> Work request
Go through the lines below and repeat each one exactly, skipping pictures.

[Information shown Boundary: Start]

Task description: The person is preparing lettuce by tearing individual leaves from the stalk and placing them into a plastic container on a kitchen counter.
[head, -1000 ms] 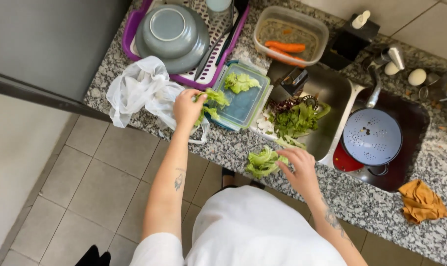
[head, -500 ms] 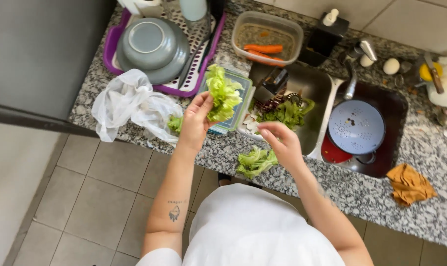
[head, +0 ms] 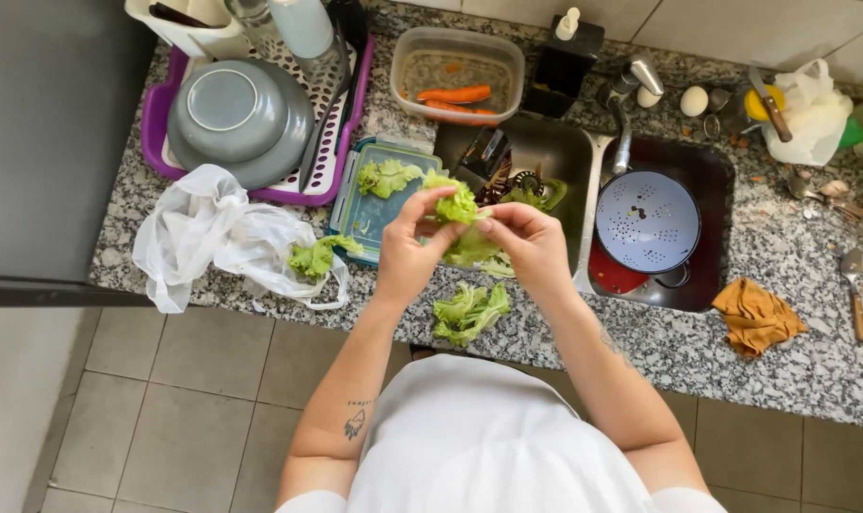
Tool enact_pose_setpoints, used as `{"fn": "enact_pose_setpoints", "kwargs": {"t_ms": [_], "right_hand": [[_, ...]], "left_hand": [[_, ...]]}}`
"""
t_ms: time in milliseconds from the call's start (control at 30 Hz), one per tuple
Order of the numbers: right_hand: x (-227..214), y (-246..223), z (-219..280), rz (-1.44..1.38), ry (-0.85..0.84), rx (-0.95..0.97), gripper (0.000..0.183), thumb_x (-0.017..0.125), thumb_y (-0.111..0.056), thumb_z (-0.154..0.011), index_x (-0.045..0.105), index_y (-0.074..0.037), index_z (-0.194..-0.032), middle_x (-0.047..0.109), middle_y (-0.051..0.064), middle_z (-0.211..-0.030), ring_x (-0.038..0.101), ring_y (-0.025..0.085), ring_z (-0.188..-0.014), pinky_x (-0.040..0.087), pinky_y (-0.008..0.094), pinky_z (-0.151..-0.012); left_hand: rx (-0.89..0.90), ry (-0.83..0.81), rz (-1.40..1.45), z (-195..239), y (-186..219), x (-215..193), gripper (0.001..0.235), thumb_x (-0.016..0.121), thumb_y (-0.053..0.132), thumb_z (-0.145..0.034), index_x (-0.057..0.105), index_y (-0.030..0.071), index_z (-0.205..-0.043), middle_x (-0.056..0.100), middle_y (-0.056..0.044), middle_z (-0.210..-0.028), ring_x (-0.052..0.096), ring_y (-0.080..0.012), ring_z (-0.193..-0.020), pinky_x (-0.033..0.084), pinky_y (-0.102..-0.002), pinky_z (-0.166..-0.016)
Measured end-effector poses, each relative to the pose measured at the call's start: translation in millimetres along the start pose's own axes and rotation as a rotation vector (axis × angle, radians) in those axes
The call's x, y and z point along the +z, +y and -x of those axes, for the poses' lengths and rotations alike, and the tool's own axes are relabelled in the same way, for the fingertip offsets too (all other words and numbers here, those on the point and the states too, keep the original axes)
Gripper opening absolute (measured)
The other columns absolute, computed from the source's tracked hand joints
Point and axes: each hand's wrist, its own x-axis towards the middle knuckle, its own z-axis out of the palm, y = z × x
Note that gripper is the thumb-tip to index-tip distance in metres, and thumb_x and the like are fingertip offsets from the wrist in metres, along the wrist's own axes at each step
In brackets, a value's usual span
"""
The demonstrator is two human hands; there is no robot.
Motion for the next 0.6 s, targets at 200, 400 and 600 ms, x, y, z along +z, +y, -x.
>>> {"fn": "enact_pose_setpoints", "kwargs": {"t_ms": [200,400,600], "right_hand": [[-28.0,19.5,-7.8,-0.251,0.095,0.078,0.013,0.066,-0.014,-0.086,0.066,-0.003,-0.094,0.063,0.003,-0.072,0.061,0.006,-0.063,0.053,0.019,-0.059],[-49.9,33.0,-12.6,-0.369,0.153,0.090,0.013,0.061,-0.016,-0.090,0.060,-0.005,-0.096,0.062,0.004,-0.073,0.061,0.006,-0.061,0.050,0.016,-0.055],[-54.0,23.2,-4.0,-0.463,0.159,0.078,0.012,0.056,-0.017,-0.091,0.056,-0.006,-0.096,0.064,0.006,-0.075,0.064,0.009,-0.061,0.052,0.018,-0.053]], "left_hand": [[-0.048,-0.010,0.157,-15.4,-12.5,9.8,0.017,0.060,0.018,-0.092,0.068,0.017,-0.108,0.071,-0.005,-0.083,0.064,-0.0060,-0.071,0.055,-0.021,-0.067],[-0.135,-0.037,0.315,-21.2,-25.9,21.0,0.021,0.064,0.015,-0.089,0.064,0.010,-0.109,0.071,-0.007,-0.087,0.065,-0.0069,-0.067,0.054,-0.018,-0.064],[-0.196,-0.105,0.406,-14.2,-23.9,29.8,0.026,0.063,0.011,-0.089,0.058,0.007,-0.114,0.070,-0.007,-0.092,0.069,-0.0116,-0.073,0.054,-0.018,-0.067]]}}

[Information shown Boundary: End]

> Task answer
Task description: The person is preparing lettuce by tearing individual leaves from the stalk and placing them into a plastic container on a kitchen counter.
[head, -1000 ms] 
[head, -500 ms] 
[head, +0 ms] 
Tool enact_pose_setpoints, used as `{"fn": "enact_pose_setpoints", "kwargs": {"t_ms": [_], "right_hand": [[_, ...]], "left_hand": [[_, ...]]}}`
"""
t_ms: time in milliseconds from the call's start (control at 30 Hz), one per tuple
Order of the numbers: right_hand: x (-227..214), y (-246..223), z (-219..280), rz (-1.44..1.38), ry (-0.85..0.84), rx (-0.95..0.97), gripper (0.000..0.183), thumb_x (-0.017..0.125), thumb_y (-0.111..0.056), thumb_z (-0.154..0.011), index_x (-0.045..0.105), index_y (-0.074..0.037), index_z (-0.194..-0.032), middle_x (-0.047..0.109), middle_y (-0.051..0.064), middle_z (-0.211..-0.030), ring_x (-0.038..0.101), ring_y (-0.025..0.085), ring_z (-0.188..-0.014), pinky_x (-0.040..0.087), pinky_y (-0.008..0.094), pinky_z (-0.151..-0.012); left_hand: rx (-0.89..0.90), ry (-0.83..0.81), rz (-1.40..1.45), z (-195..239), y (-186..219), x (-215..193), gripper (0.001..0.235), thumb_x (-0.016..0.121), thumb_y (-0.053..0.132), thumb_z (-0.145..0.034), index_x (-0.057..0.105), index_y (-0.030..0.071), index_z (-0.205..-0.043), middle_x (-0.056..0.100), middle_y (-0.056..0.044), middle_z (-0.210..-0.028), ring_x (-0.052..0.096), ring_y (-0.080..0.012), ring_z (-0.193..-0.020), pinky_x (-0.033..0.084), pinky_y (-0.102..-0.002), pinky_z (-0.166..-0.016)
Measured end-effector poses, each relative to the pose measured at the call's start: translation in millimetres along the start pose's own axes and rotation as a rotation vector (axis × angle, radians) in those axes
The call's x, y and z point along the +z, +y and -x of those axes, for the poses' lengths and rotations alike, and the tool's own axes are relabelled in the same way, for the fingertip offsets too (all other words and numbers here, those on the point and the states too, keep the original axes)
Gripper opening absolute (measured)
The other columns absolute, computed from the source's tracked hand joints
Point and axes: each hand's wrist, its own x-axis towards the middle knuckle, its own z-axis out of the palm, y = z × x
Note that gripper is the thumb-tip to index-tip distance in metres, and thumb_x and the like are fingertip offsets from the wrist in metres, along the wrist's own axes at each step
In brackets, a value's usual span
"""
The demonstrator is two human hands; there is no robot.
Motion for the next 0.6 s, targets at 200, 400 and 600 ms, x, y, z along +z, +y, -x.
>>> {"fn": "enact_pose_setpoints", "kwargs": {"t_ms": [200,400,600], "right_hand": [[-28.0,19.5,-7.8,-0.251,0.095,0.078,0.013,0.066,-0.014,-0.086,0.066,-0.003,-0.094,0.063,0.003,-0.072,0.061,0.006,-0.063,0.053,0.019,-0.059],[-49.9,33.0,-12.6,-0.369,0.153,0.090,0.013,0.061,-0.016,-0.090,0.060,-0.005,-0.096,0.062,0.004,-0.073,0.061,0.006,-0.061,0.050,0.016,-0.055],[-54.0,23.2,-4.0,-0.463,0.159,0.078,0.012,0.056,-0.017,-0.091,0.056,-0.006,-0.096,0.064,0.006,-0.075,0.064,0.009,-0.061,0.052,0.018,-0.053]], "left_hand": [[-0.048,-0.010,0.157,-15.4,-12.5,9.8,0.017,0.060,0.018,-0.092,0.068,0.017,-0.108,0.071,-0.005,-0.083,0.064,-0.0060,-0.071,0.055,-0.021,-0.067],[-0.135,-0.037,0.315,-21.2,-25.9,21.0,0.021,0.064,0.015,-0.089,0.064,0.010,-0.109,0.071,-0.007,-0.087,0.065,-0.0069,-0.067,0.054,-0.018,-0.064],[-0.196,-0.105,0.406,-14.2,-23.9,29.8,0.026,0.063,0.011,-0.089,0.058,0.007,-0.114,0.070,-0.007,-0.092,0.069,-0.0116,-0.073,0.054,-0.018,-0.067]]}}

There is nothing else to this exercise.